Tuesday, April 20, 2004

havnt blogged in more than a week. sigh. had a few tests. hmwk due. that kinda stuff. had pft today. one major huge disappointment. ipu. i cant bliv i didnt get an A. overconfident mbbe. but i felt so out of sorts when i wuz doing it. half the time my arm wuz stuck at the bar and half the time telling hweifen to move up or down. then like i shldnt have listened to her when she said widen arms easier cuz its not fking true. when u widen arms u use diff muscle too and u dont go 90degrees and i think the bar wuz too low. blah wateva. spoiler for my day. sigh. only myself to blame i guess.

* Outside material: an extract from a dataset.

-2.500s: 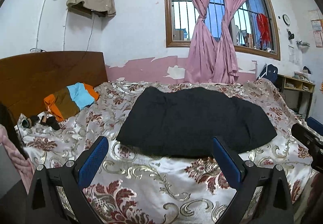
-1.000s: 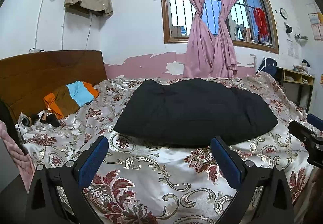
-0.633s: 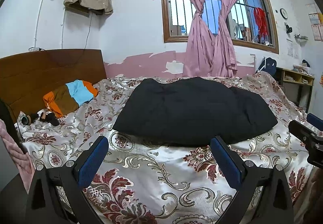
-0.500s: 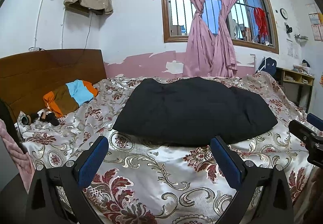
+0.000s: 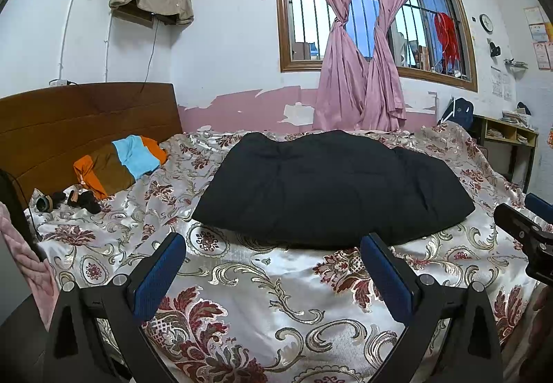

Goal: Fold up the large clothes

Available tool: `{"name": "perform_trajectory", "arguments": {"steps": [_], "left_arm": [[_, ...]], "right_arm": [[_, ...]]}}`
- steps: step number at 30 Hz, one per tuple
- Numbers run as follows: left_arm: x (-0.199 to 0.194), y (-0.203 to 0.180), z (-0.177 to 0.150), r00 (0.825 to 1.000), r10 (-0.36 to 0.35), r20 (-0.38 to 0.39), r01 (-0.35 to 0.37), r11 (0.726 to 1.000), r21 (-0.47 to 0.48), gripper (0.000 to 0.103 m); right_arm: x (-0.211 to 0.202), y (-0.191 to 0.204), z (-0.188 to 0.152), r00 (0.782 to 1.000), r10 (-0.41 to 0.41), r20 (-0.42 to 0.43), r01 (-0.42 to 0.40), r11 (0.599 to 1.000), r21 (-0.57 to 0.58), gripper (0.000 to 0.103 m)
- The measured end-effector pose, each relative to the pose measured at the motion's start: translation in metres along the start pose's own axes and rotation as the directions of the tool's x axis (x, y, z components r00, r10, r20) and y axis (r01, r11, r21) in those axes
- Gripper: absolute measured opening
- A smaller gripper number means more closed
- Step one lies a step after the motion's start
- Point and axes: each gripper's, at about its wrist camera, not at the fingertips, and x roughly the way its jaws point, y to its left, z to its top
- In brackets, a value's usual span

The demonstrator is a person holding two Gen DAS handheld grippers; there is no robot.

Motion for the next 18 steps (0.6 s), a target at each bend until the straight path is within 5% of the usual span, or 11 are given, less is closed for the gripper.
{"name": "perform_trajectory", "arguments": {"steps": [18], "left_arm": [[0.0012, -0.0031, -0.0085, 1.0, 0.001, -0.013, -0.001, 1.0, -0.014, 0.102]], "right_arm": [[-0.0006, -0.0009, -0.0001, 1.0, 0.0, -0.002, 0.0, 1.0, -0.001, 0.101]]}}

elly and trish gave me a wonderful present =) its this 3 blue thread chain kinda necklace with a nice blue star pendant. so pretty =) made my day.. well before pft. lol. i really really liked it tho its blue cuz its a nice kinda blue and it has three shades. haha sihui gave me a gift a few days ago! SO SWEET! and its like just a gift. she said still got present coming... 0.o haha i like her lots. eh neva knew shes in bball tho. heh and bballers beat everyone in their super scary group kno. jurong ny and assumption. heh. i hope they won today. cuz if they did then i can go support on friday! crap shld i go for chem remedial tmr? bleh. have to skip at least one hour of training if i do. hrmmm... HOW?!? im not supposed to skip trng. dammit. but then shes only holding remedials on tues and thurs. crapcrap. and still have the stupid pccac thing. at first say dun be late. then cant work then postpone postpone postpone now must sign up for slots and due within three days.. blinks.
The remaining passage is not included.